#### AVAILABLE RECORDS
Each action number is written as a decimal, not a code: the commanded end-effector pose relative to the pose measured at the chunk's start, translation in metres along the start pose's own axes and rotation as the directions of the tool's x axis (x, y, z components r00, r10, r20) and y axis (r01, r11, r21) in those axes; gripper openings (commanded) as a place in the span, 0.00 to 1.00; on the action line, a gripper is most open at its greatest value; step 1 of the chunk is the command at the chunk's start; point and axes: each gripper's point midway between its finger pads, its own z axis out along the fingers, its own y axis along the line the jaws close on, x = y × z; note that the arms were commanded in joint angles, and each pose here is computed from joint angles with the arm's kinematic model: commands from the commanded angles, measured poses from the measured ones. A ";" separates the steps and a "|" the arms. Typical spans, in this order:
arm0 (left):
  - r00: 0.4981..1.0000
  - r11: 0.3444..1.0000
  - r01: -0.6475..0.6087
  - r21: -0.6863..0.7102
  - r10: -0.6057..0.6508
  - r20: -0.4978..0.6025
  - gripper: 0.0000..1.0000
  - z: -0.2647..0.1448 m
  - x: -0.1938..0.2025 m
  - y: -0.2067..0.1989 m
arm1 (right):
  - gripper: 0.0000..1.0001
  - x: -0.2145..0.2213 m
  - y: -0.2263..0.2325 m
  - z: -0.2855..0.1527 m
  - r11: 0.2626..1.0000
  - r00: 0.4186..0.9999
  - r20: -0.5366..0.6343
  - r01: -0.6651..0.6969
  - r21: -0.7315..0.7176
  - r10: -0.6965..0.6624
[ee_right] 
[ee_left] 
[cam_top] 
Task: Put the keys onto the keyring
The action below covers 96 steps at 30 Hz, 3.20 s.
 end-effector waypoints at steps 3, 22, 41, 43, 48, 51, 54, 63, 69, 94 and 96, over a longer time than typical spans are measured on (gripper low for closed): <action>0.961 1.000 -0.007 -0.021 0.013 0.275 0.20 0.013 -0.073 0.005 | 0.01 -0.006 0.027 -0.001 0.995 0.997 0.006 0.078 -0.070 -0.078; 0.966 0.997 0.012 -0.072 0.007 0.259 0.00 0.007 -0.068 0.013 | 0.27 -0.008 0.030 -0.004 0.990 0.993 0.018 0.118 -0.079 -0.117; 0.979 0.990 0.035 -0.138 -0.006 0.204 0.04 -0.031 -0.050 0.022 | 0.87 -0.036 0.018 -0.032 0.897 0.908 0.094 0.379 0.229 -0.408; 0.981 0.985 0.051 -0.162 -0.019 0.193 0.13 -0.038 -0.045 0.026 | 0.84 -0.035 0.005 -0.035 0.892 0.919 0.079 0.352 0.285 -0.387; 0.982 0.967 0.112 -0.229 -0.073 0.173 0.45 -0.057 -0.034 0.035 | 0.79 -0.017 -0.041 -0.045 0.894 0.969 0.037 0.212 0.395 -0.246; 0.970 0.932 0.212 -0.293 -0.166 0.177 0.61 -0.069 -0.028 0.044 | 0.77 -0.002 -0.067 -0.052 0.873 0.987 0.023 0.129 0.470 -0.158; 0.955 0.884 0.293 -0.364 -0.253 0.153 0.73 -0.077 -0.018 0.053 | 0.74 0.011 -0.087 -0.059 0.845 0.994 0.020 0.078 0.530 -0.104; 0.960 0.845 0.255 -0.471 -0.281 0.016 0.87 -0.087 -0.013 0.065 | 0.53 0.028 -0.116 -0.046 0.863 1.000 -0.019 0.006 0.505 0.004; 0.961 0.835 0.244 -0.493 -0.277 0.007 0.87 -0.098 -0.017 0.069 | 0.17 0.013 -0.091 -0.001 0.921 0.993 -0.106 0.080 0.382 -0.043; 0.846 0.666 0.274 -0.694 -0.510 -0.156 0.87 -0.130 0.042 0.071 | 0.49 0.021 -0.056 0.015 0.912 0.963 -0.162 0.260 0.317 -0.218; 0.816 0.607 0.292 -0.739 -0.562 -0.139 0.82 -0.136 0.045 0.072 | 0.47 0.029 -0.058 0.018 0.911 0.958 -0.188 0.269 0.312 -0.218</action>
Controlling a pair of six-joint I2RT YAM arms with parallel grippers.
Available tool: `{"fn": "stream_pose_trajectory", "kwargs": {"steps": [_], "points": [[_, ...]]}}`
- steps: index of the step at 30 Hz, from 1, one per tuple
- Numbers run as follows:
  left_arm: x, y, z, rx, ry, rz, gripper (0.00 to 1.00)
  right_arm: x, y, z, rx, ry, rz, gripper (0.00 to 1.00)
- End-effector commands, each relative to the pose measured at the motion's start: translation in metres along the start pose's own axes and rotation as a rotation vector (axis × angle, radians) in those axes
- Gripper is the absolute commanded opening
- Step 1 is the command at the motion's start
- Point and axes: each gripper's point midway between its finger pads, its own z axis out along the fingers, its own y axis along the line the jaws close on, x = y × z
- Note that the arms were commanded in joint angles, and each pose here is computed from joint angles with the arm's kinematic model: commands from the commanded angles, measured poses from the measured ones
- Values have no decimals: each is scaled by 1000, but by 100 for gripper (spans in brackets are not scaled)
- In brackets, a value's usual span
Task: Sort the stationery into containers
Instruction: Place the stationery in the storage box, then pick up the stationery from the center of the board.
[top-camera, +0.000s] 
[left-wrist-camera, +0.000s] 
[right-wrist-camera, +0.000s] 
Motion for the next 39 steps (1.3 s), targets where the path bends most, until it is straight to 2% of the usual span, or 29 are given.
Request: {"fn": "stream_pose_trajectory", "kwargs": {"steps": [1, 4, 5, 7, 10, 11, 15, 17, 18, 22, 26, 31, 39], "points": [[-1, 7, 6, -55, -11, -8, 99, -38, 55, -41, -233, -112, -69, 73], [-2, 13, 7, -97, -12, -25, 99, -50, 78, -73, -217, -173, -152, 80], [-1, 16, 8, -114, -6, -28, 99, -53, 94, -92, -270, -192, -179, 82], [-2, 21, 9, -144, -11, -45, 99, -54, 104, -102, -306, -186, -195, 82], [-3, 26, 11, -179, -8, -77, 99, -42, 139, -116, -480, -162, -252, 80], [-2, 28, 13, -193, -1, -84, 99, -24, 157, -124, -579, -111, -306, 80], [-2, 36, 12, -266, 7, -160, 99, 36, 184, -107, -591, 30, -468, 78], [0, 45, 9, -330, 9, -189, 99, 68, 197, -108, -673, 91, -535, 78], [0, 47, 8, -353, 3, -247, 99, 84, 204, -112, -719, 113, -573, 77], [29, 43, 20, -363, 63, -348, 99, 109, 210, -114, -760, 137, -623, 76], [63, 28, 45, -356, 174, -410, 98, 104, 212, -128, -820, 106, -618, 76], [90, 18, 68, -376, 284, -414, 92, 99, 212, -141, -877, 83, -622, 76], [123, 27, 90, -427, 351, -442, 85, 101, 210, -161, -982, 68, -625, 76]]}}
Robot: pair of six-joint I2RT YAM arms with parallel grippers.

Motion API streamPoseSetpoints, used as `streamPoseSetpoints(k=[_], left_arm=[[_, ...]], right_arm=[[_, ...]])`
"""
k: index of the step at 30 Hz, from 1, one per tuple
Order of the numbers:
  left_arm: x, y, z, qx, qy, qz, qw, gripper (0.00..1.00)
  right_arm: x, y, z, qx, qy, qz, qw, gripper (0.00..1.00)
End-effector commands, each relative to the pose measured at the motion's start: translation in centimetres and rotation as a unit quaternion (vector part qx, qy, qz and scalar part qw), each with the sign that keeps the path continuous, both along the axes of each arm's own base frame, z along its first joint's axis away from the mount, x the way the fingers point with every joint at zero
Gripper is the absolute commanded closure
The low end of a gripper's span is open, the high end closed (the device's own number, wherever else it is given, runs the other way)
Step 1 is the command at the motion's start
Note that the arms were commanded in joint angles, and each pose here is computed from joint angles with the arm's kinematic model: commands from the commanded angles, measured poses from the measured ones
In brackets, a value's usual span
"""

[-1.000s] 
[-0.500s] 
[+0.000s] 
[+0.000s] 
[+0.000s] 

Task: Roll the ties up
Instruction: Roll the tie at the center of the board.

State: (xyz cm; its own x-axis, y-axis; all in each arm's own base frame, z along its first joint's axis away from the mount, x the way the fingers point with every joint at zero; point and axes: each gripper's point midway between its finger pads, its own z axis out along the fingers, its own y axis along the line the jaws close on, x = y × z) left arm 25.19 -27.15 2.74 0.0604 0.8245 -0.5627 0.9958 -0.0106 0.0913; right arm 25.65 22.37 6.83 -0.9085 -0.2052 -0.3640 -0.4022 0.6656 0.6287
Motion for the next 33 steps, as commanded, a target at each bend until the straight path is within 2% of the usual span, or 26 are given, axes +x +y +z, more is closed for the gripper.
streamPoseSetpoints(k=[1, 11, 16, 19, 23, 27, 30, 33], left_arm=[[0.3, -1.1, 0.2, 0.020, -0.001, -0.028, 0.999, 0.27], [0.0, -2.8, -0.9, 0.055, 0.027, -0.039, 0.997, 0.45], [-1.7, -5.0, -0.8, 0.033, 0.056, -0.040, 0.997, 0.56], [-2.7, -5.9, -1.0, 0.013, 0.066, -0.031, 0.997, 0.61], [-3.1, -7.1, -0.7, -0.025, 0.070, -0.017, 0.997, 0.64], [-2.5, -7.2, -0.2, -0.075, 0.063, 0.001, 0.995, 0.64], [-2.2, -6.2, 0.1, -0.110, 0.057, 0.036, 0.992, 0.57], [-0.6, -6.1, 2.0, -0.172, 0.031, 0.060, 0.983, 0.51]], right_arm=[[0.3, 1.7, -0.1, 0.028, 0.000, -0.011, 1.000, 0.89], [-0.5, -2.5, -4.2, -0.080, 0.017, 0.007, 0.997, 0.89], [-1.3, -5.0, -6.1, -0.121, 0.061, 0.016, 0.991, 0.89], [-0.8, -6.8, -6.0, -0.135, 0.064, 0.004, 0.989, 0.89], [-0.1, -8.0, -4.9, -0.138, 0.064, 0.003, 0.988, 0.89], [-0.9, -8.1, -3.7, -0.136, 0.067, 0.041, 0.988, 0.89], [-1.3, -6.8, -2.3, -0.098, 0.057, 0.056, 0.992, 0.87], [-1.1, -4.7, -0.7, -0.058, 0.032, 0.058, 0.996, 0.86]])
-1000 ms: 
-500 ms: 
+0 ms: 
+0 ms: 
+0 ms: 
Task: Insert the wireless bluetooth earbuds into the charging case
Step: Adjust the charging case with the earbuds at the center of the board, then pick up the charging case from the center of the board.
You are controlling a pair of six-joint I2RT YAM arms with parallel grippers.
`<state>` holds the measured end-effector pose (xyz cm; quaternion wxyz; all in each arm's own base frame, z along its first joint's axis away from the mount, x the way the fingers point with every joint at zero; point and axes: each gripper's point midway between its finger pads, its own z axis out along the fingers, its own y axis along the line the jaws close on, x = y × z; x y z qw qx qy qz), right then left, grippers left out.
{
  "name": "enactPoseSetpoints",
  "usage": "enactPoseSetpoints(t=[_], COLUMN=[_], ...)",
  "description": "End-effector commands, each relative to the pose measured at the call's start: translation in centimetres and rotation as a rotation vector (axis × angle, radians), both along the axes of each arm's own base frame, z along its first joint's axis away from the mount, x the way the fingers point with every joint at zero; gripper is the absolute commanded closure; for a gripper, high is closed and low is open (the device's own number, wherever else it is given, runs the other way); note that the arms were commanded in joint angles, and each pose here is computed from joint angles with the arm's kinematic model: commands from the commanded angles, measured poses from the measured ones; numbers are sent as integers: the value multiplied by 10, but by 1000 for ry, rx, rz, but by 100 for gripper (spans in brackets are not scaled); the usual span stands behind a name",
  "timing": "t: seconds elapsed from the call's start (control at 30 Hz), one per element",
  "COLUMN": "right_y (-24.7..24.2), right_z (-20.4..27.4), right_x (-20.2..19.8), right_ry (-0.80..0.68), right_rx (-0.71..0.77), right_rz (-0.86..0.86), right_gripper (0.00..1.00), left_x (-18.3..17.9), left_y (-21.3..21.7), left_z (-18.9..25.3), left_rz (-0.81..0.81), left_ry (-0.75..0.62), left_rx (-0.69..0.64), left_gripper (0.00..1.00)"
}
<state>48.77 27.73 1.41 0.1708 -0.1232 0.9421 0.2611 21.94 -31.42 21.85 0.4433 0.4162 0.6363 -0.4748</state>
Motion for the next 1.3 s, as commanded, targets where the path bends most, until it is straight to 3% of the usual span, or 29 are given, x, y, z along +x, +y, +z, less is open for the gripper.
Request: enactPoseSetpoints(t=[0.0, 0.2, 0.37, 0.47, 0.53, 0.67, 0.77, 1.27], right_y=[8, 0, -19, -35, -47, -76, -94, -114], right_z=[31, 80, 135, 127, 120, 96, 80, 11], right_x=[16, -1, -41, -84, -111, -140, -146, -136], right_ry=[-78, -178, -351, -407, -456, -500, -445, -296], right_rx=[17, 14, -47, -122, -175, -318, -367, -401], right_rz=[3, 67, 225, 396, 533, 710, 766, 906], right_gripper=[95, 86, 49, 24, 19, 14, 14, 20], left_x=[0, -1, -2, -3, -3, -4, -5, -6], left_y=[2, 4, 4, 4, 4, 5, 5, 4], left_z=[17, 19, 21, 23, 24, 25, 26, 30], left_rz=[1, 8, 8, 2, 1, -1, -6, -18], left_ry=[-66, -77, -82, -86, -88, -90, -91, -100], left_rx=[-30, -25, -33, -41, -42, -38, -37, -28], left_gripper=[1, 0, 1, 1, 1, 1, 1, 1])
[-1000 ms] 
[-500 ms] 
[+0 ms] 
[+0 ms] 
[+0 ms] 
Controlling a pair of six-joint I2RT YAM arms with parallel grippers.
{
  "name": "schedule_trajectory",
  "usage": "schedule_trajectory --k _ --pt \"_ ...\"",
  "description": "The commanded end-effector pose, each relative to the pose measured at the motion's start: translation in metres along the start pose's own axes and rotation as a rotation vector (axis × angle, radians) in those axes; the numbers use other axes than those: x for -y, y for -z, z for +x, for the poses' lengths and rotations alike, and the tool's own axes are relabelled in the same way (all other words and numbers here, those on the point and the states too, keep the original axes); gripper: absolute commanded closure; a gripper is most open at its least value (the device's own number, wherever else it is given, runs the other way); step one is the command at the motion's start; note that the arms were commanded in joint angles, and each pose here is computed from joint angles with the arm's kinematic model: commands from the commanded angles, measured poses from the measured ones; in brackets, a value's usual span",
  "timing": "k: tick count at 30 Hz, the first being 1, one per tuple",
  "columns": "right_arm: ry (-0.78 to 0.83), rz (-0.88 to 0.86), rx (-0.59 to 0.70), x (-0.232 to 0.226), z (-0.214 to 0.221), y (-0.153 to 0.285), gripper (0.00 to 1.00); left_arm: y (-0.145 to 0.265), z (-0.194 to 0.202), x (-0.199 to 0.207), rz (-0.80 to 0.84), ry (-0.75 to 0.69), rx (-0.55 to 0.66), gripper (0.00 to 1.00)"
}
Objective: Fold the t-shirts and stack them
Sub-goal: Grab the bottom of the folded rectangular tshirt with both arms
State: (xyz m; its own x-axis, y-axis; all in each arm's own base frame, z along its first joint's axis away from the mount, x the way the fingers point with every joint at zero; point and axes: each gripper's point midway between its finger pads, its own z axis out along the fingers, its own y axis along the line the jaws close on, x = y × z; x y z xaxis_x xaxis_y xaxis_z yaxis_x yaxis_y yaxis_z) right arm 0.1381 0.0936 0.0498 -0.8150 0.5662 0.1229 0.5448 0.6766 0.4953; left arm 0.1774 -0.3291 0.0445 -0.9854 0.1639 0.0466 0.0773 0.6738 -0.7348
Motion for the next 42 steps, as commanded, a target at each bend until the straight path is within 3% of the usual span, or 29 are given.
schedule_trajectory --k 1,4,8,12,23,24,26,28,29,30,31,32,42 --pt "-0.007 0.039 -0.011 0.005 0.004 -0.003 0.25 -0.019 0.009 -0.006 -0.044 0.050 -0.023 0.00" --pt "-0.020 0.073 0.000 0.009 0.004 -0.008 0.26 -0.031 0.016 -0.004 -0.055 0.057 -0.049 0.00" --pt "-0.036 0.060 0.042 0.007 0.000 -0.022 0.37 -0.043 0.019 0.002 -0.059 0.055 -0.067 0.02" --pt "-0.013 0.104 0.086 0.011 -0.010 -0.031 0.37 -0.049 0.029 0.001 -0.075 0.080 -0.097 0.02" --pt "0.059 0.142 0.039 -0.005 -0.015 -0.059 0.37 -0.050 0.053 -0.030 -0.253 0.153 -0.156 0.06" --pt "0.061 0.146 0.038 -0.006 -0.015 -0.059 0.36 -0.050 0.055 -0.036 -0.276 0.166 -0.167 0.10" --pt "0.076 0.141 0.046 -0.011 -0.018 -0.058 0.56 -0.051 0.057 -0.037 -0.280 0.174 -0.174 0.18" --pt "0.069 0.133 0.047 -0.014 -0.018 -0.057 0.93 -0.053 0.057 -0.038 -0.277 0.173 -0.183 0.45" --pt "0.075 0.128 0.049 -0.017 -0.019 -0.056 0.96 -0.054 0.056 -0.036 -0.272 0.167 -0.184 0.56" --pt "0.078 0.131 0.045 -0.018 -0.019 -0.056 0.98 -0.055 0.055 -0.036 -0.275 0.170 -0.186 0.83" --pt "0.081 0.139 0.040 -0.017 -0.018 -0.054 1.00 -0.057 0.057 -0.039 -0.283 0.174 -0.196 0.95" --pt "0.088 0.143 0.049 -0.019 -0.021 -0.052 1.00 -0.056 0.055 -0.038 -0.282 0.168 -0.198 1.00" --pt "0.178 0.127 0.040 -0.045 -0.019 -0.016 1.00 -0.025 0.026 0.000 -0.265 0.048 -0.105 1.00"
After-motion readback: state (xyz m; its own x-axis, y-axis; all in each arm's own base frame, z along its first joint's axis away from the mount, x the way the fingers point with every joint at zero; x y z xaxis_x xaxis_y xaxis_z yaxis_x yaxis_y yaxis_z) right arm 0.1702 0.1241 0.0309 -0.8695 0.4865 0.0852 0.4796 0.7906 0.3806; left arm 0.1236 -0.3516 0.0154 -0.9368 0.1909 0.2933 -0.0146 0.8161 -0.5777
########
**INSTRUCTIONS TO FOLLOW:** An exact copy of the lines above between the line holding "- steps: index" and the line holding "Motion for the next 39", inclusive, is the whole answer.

**SOLUTION FOR THIS TASK:**
- steps: index of the step at 30 Hz, from 1, one per tuple
- Numbers run as follows:
  left_arm: x, y, z, rx, ry, rz, gripper (0.00 to 1.00)
  right_arm: x, y, z, rx, ry, rz, gripper (0.00 to 1.00)
- End-effector commands, each relative to the pose measured at the motion's start: translation in metres along the start pose's own axes and rotation as a rotation vector (axis × angle, radians) in those axes
- Gripper is the absolute commanded opening
- Step 1 is the command at the motion's start
- Point and axes: each gripper's point midway between its finger pads, its own z axis out along the fingers, its own y axis along the line the jaws close on, x = y × z
- Note that the arms were commanded in joint angles, and each pose here is computed from joint angles with the arm's kinematic model: commands from the commanded angles, measured poses from the measured ones
- Values have no decimals: each is scaled by 1000, but by 100 for gripper (spans in brackets are not scaled)
- In brackets, a value's usual span
Task: Sort the stationery into containers
Instruction: Place the stationery in the storage box, then pick up the stationery from the center of the board.
[top-camera, +0.000s] 
[left-wrist-camera, +0.000s] 
[right-wrist-camera, +0.000s] 
Motion for the next 39 steps (1.3 s), targets where the path bends most, until it is straight to 2% of the usual span, or 29 are given.

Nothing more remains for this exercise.